1.02.2013

Mushin' it up...

For people who really know me, they know that I am just one big sentimental sap, mixed with some sarcasm, and a hint of bitch (doesn't really come out unless heat is added). It's true. I can be caught mushing it up on pretty much a daily basis with those closest to me.

That being said, my grateful heart has been overflowin' as of late. This sentimental sap is in overdrive. I just have these moments where it feels like these grateful moments are suffocating me. It's all because I'm at a place in my life where I am really happy with who I am and what I have to offer. I realize I'm not for everyone, but it's not about aiming to please others. It's about being you and letting the people who WANT to be there, be in your life. Those other jerks can use the nearest exit.

I have some amazing people in my life and I don't think that you can ever tell someone enough just how appreciated they are. So, I have been trying to do that.
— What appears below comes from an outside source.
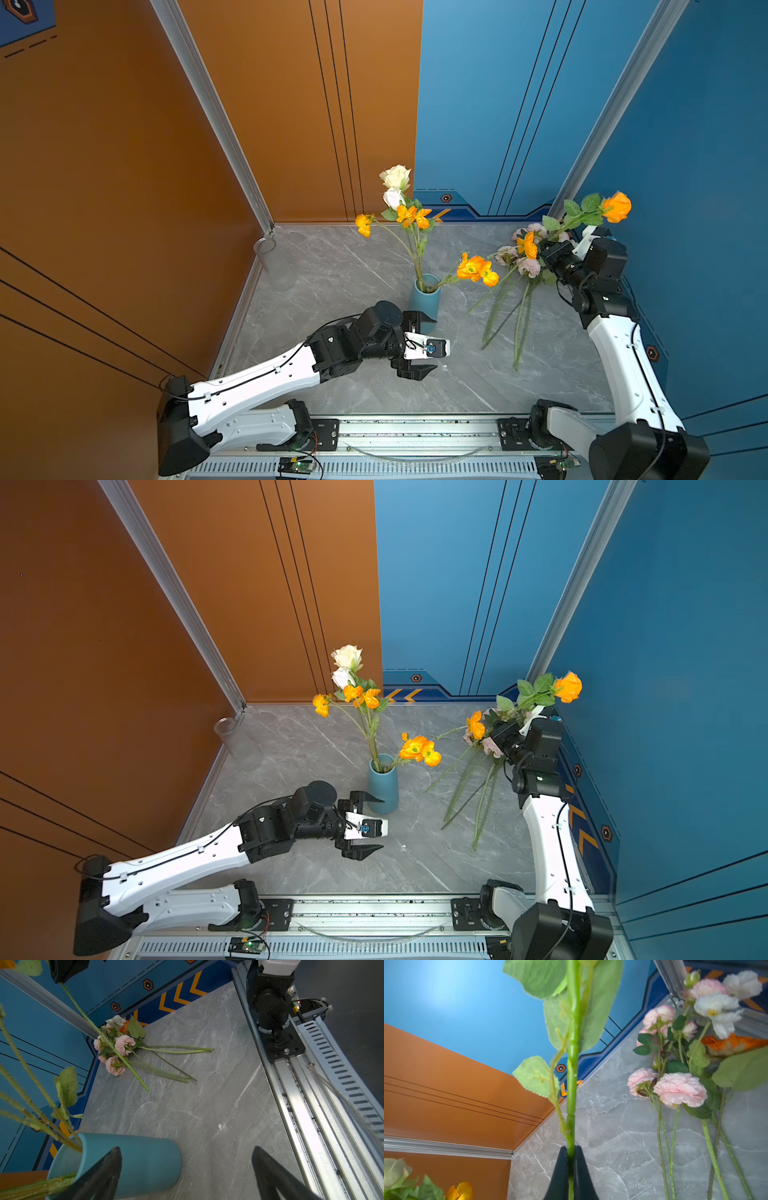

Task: Arrange the flowers into the vase
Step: 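Lift the orange rose high and carry it toward the teal vase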

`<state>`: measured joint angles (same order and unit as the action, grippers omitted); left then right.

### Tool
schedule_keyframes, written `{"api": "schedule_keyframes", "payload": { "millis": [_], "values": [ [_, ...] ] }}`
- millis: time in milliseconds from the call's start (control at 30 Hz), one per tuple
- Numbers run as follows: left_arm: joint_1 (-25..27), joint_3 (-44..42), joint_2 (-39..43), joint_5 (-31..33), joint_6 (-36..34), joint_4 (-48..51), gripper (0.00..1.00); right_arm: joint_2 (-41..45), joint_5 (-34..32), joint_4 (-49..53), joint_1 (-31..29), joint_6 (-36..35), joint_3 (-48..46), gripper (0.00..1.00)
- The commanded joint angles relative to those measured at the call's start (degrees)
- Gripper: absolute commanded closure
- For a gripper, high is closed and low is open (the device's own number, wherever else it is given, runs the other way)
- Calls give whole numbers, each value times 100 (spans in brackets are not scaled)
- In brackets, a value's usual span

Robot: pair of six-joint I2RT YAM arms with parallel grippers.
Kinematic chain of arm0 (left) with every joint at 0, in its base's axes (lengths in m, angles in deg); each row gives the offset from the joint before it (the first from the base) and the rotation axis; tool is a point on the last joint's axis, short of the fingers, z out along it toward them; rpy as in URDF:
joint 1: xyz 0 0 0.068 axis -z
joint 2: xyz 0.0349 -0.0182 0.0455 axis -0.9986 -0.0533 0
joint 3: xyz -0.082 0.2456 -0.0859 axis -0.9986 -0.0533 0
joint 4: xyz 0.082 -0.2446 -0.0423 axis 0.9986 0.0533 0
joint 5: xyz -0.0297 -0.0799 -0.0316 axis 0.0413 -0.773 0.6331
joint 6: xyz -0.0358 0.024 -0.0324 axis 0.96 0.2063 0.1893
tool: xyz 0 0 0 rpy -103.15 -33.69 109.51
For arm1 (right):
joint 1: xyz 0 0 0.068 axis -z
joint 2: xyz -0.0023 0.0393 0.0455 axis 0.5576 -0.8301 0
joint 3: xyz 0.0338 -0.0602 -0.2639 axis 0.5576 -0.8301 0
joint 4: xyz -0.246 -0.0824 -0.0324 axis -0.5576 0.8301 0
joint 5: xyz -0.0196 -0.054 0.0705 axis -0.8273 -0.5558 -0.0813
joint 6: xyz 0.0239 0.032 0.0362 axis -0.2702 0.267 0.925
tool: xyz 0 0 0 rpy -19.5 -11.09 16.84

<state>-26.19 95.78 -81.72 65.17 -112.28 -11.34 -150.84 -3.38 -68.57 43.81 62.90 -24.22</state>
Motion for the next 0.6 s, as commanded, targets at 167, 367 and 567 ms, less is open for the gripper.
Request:
{"api": "schedule_keyframes", "payload": {
  "millis": [167,367,567],
  "values": [
    [76,206,710,620,697,42,2,415,-1680,1124,-987,-1630,1768,100],
    [341,5,1180,1374,1486,62,2,266,-2277,916,-1122,-2570,2761,100],
    [447,-128,1244,1274,1983,14,2,27,-1998,-912,-1170,-2603,2729,100]
  ]
}}
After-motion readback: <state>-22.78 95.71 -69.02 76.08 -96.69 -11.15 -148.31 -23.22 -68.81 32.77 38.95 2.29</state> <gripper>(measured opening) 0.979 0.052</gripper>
Share my thanks for what they offer my life and the joy that they add to it. I'm sure that some of them are thinking, "Enough already! I get it. You're grateful. You love me. You appreciate me. You told me that ten times yesterday!". Ok, so I'm not THAT bad, but I've been feeling it that much.

I think back on all of the struggles that this life has faced me with. The really down times, where I had almost no faith in myself. The moments where I was a hot mess and my life was close to a big blur. Those moments have made this time in my life that much more AMAZING! I'm in awe of my blessings. I really have no idea how I deserve this life, but I couldn't be more thankful for it!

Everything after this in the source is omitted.